BRASÍLIA - Ex-seminarista que se tornou “espírito santo de orelha de deputado”, como foi chamado por Ulysses Guimarães, o mineiro Mozart Vianna vai se aposentar no primeiro dia de fevereiro depois de atuar por 24 anos como secretário-geral da Mesa Diretora da Câmara — o mais alto cargo da Casa, responsável por auxiliar o presidente durante as sessões. Aos 63 anos, formado em Letras, “Doutor Mozart”, como é conhecido no Congresso, esteve ao lado de 12 presidentes da Câmara e, algumas vezes, influenciou os rumos de votações importantes, como da Lei da Ficha Limpa.

Mozart conta que a matéria estava parada há alguns meses na Câmara porque não havia acordo para votá-la. Em fevereiro de 2010, a caminho do Congresso, ouviu no rádio uma cientista política dizendo que Michel Temer havia “engavetado” o projeto. Deu meia-volta, foi direto à casa do então presidente da Câmara, e o aconselhou a pautar a matéria mesmo sem consenso entre os partidos. Foi atendido e, a partir de ampla mobilização popular, a lei acabou sendo aprovada — contra as previsões de boa parte dos políticos.

O secretário-geral considera Michel Temer um “gentleman”, diz que Aécio Neves sempre foi “alegre e bon vivant”, que Severino Cavalcanti era “muito popular”, mas lembra com especial carinho de Luís Eduardo Magalhães, cuja foto decorou a parede de sua sala de 1998, quando o político faleceu, até semana passada, quando foi para a caixa de mudança. Mozart lembra de Luís Eduardo como “negociador habilidoso”, e diz que Fernando Henrique Cardoso “deve muito do que conseguiu em seu governo” ao filho de Antônio Carlos Magalhães, inclusive a aprovação da emenda da reeleição.

 

Mozart viveu momentos históricos no Congresso, como a conclusão da Constituinte e a votação do impeachment de Fernando Collor — na qual influenciou para que a votação fosse aberta. Ele diz achar que um dos maiores problemas ocorreu quando deputados foram condenados pelo Supremo Tribunal Federal e levantou-se uma polêmica sobre a cassação automática dos mandatos.

Mesmo com a opinião pública e o Supremo pressionando pela perda dos mandatos, Mozart foi firme na defesa de que caberia ao Congresso decidir sobre isso, o que influenciou o presidente da Casa, Henrique Alves, a insistir na posição até o fim.

— Perda automática de mandato não existe.
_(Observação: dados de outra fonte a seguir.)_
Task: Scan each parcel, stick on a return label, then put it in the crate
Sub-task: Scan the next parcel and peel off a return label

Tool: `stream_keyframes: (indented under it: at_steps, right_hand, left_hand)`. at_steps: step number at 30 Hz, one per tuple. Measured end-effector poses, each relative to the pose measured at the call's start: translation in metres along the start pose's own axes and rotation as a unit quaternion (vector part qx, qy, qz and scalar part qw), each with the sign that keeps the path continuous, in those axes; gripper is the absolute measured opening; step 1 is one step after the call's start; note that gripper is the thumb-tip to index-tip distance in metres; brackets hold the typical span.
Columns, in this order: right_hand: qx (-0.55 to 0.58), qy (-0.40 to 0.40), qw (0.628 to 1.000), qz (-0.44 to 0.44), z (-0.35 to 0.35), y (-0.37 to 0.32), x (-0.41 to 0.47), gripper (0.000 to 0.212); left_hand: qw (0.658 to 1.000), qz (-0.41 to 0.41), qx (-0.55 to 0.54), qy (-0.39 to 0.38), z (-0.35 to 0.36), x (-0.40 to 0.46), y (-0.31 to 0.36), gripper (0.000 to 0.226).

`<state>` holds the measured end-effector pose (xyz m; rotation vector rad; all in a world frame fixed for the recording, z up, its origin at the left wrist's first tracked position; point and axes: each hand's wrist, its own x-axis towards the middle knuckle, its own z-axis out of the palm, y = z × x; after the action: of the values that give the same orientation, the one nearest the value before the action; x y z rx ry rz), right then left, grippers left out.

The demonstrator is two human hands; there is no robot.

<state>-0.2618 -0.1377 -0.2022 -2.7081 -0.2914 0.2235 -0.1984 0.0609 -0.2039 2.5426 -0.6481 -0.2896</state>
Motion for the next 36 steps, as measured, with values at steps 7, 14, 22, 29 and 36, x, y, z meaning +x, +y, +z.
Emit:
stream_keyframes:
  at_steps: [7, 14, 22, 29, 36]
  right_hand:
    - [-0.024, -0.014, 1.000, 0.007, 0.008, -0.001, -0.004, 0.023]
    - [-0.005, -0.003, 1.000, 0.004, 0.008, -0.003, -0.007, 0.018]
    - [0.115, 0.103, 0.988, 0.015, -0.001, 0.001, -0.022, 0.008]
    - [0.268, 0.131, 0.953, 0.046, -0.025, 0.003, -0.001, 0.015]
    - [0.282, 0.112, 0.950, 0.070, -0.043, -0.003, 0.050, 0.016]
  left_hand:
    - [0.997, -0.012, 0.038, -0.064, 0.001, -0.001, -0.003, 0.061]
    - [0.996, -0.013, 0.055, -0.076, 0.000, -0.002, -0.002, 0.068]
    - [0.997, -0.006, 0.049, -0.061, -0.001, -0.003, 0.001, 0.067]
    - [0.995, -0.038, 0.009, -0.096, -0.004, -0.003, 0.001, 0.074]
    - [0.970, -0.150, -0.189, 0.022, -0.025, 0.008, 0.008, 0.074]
O constituinte foi muito claro ao assegurar na Constituição a ampla defesa em qualquer hipótese, como contraponto ao regime militar, que cassava mandatos por decreto — diz Mozart, que participou da redação final da Constituição.

Último presidente a quem Mozart pretende assessorar, Alves afirma nunca ter discordado de orientação do secretário-geral, mesmo quando questionado pelos líderes dos demais partidos. Alves foi quem trouxe Mozart de volta à Câmara após um período de dois anos afastado.
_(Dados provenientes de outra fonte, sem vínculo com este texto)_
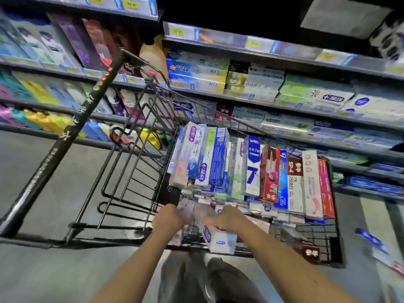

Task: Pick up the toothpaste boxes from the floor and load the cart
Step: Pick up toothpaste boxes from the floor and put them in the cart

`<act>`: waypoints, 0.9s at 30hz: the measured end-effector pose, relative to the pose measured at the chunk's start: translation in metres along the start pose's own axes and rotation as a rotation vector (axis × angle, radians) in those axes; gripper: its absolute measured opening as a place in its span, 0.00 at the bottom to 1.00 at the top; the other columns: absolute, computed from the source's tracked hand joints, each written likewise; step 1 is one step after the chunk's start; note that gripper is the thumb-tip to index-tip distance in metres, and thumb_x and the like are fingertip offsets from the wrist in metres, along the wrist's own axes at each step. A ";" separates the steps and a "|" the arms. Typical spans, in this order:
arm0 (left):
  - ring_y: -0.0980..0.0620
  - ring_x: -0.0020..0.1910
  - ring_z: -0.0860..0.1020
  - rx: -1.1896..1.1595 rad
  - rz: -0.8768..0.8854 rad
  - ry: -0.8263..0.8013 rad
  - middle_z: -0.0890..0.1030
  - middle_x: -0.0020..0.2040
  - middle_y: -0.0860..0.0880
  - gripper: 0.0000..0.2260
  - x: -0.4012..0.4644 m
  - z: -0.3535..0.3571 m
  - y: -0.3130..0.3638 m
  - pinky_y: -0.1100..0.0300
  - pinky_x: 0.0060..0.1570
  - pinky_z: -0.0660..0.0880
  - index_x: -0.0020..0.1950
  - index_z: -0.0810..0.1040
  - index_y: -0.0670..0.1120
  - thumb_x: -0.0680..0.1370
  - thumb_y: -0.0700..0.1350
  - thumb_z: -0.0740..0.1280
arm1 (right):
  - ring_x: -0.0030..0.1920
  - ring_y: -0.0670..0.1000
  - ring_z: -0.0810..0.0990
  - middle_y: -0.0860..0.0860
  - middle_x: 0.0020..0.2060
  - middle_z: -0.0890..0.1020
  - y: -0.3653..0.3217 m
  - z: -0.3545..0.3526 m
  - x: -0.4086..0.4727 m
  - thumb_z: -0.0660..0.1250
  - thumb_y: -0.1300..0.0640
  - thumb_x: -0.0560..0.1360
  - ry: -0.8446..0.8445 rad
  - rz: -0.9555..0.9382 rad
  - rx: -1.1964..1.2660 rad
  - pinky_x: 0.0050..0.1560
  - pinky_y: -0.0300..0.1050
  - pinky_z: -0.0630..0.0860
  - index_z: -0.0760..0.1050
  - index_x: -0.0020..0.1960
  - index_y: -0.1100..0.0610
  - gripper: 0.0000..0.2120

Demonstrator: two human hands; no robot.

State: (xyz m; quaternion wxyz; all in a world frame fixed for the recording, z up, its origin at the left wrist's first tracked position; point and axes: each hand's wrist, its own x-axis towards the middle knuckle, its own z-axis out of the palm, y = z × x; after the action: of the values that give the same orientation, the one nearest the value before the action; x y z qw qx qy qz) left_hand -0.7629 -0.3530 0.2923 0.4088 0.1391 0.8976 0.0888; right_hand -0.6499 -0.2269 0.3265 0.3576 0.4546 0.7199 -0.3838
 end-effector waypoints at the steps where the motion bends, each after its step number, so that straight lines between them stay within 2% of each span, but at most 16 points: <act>1: 0.43 0.50 0.81 -0.021 0.015 -0.034 0.83 0.47 0.41 0.23 0.003 -0.001 -0.004 0.57 0.44 0.76 0.48 0.81 0.40 0.72 0.60 0.67 | 0.60 0.56 0.77 0.55 0.57 0.78 0.001 0.002 0.003 0.67 0.39 0.72 0.000 0.017 0.017 0.49 0.43 0.70 0.76 0.55 0.58 0.23; 3: 0.44 0.39 0.80 -0.090 0.030 -0.135 0.78 0.33 0.45 0.16 0.007 -0.002 -0.012 0.60 0.33 0.72 0.36 0.77 0.42 0.72 0.56 0.69 | 0.61 0.56 0.76 0.56 0.62 0.77 0.001 0.012 0.008 0.65 0.36 0.71 0.036 0.076 0.011 0.52 0.42 0.71 0.76 0.59 0.58 0.28; 4: 0.46 0.34 0.77 -0.147 0.034 -0.201 0.75 0.31 0.47 0.16 0.009 -0.001 -0.015 0.61 0.31 0.70 0.34 0.75 0.44 0.69 0.56 0.71 | 0.62 0.56 0.76 0.55 0.62 0.78 0.000 0.020 0.011 0.64 0.34 0.71 0.062 0.118 -0.005 0.55 0.43 0.73 0.75 0.61 0.58 0.31; 5: 0.49 0.34 0.76 -0.204 0.057 -0.255 0.75 0.33 0.48 0.17 0.011 0.000 -0.018 0.61 0.34 0.70 0.37 0.76 0.44 0.65 0.57 0.72 | 0.61 0.56 0.77 0.54 0.60 0.78 0.000 0.028 0.014 0.63 0.34 0.71 0.084 0.168 0.004 0.55 0.44 0.73 0.75 0.60 0.58 0.31; 7: 0.51 0.43 0.76 -0.261 0.110 -0.306 0.77 0.42 0.49 0.26 0.021 0.010 -0.025 0.60 0.46 0.74 0.45 0.79 0.48 0.53 0.61 0.71 | 0.57 0.55 0.80 0.53 0.56 0.81 0.000 0.039 0.019 0.63 0.36 0.71 0.143 0.242 0.095 0.48 0.43 0.74 0.77 0.54 0.58 0.26; 8: 0.51 0.47 0.77 -0.253 0.135 -0.335 0.77 0.45 0.48 0.25 0.027 0.016 -0.027 0.58 0.51 0.75 0.44 0.78 0.51 0.50 0.60 0.70 | 0.55 0.56 0.81 0.54 0.53 0.82 -0.001 0.043 0.022 0.64 0.37 0.71 0.174 0.264 0.153 0.44 0.41 0.73 0.76 0.51 0.59 0.25; 9: 0.49 0.50 0.78 -0.230 0.153 -0.378 0.79 0.48 0.47 0.22 0.031 0.021 -0.028 0.57 0.55 0.75 0.41 0.78 0.50 0.51 0.58 0.71 | 0.52 0.56 0.81 0.55 0.50 0.82 -0.002 0.047 0.027 0.65 0.38 0.70 0.199 0.285 0.206 0.41 0.41 0.71 0.76 0.51 0.60 0.25; 12: 0.48 0.52 0.80 -0.190 0.159 -0.462 0.82 0.53 0.43 0.21 0.038 0.028 -0.025 0.59 0.54 0.76 0.52 0.81 0.45 0.59 0.45 0.74 | 0.44 0.55 0.81 0.53 0.42 0.80 -0.008 0.062 0.041 0.65 0.39 0.70 0.240 0.312 0.268 0.39 0.41 0.72 0.77 0.51 0.60 0.24; 14: 0.50 0.47 0.79 -0.233 0.163 -0.453 0.82 0.50 0.42 0.18 0.043 0.027 -0.021 0.59 0.53 0.76 0.49 0.81 0.43 0.60 0.42 0.74 | 0.46 0.55 0.82 0.53 0.44 0.82 -0.011 0.074 0.054 0.66 0.40 0.70 0.263 0.318 0.254 0.41 0.42 0.74 0.79 0.51 0.59 0.23; 16: 0.51 0.47 0.78 -0.234 0.176 -0.454 0.82 0.51 0.43 0.15 0.050 0.026 -0.021 0.61 0.49 0.72 0.53 0.81 0.42 0.67 0.37 0.74 | 0.49 0.54 0.82 0.53 0.48 0.83 -0.010 0.081 0.062 0.68 0.40 0.69 0.278 0.335 0.255 0.41 0.42 0.74 0.79 0.54 0.57 0.23; 19: 0.50 0.53 0.80 -0.255 0.160 -0.446 0.82 0.54 0.47 0.18 0.062 0.032 -0.028 0.61 0.54 0.72 0.59 0.80 0.44 0.70 0.36 0.72 | 0.49 0.53 0.82 0.52 0.47 0.82 -0.005 0.084 0.073 0.69 0.41 0.70 0.259 0.364 0.286 0.40 0.40 0.73 0.78 0.55 0.57 0.22; 21: 0.50 0.53 0.79 -0.244 0.152 -0.440 0.82 0.55 0.48 0.16 0.066 0.037 -0.032 0.60 0.56 0.72 0.58 0.80 0.45 0.71 0.37 0.71 | 0.39 0.50 0.79 0.51 0.39 0.79 -0.001 0.086 0.084 0.69 0.46 0.71 0.219 0.363 0.382 0.35 0.38 0.71 0.77 0.48 0.59 0.16; 23: 0.52 0.49 0.78 -0.262 0.135 -0.430 0.83 0.53 0.48 0.11 0.072 0.041 -0.037 0.60 0.53 0.73 0.53 0.81 0.46 0.72 0.38 0.71 | 0.35 0.49 0.76 0.53 0.39 0.79 -0.001 0.087 0.090 0.70 0.52 0.72 0.178 0.334 0.461 0.32 0.39 0.69 0.75 0.43 0.59 0.10; 25: 0.52 0.46 0.77 -0.270 0.097 -0.417 0.82 0.49 0.48 0.08 0.072 0.039 -0.038 0.62 0.44 0.73 0.51 0.80 0.46 0.73 0.40 0.71 | 0.39 0.50 0.77 0.55 0.43 0.79 -0.002 0.089 0.093 0.70 0.55 0.73 0.166 0.280 0.497 0.36 0.40 0.69 0.76 0.45 0.60 0.08; 27: 0.51 0.48 0.78 -0.275 0.075 -0.391 0.82 0.51 0.47 0.10 0.071 0.036 -0.039 0.61 0.44 0.73 0.54 0.80 0.42 0.73 0.40 0.70 | 0.43 0.51 0.75 0.53 0.42 0.78 -0.006 0.086 0.087 0.68 0.56 0.74 0.163 0.212 0.546 0.40 0.39 0.69 0.78 0.47 0.59 0.07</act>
State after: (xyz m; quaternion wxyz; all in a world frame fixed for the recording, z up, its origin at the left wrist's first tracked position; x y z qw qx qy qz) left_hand -0.7875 -0.3656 0.2077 0.5864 0.1299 0.7749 0.1968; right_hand -0.6700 -0.2709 0.2141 0.2012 0.6360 0.5650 -0.4856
— Mozart é um porto seguro para qualquer presidente daquela Casa polêmica, na hora da controvérsia, do debate, do detalhamento regimental e do respeito à Constituição — diz Alves.

 

O secretário-geral se despedirá da Câmara na sessão que dará posse aos novos deputados e elegerá a nova Mesa Diretora. A sessão será presidida pelo decano Miro Teixeira, que apelou a Mozart para que estivesse a seu lado na hora de “desvendar os mistérios regimentais”. Prestes a começar seu 11º mandato na Câmara, Miro diz que lamentará a ausência de Mozart.

— Doutor Mozart é patrimônio do Poder Legislativo e deveria ser tombado!



Umas das raras vezes em que foi possível ver Mozart abandonar a fala mansa foi quando, em maio de 2014, a deputada Alice Portugal o acusou de cometer uma “violência” ao orientar o encerramento de sessão na Câmara para que outra pudesse ser aberta. Da Mesa, Mozart contestou a deputada de forma enfática. Houve confusão e aliados da deputada representaram contra ele. Mas o processo acabou arquivado.

Tanto tempo em pé e curvado para falar aos presidentes da Câmara rendeu a Mozart uma inflamação na lombar. Ele conta que só passou a ficar sentado durante as sessões quando a mulher de Severino, então presidente da Casa, chamou a atenção do marido por causa do “deputado” que passava as sessões em pé cochichando ao seu ouvido. Quando soube que era o secretário-geral, ela mandou que o marido pusesse uma cadeira.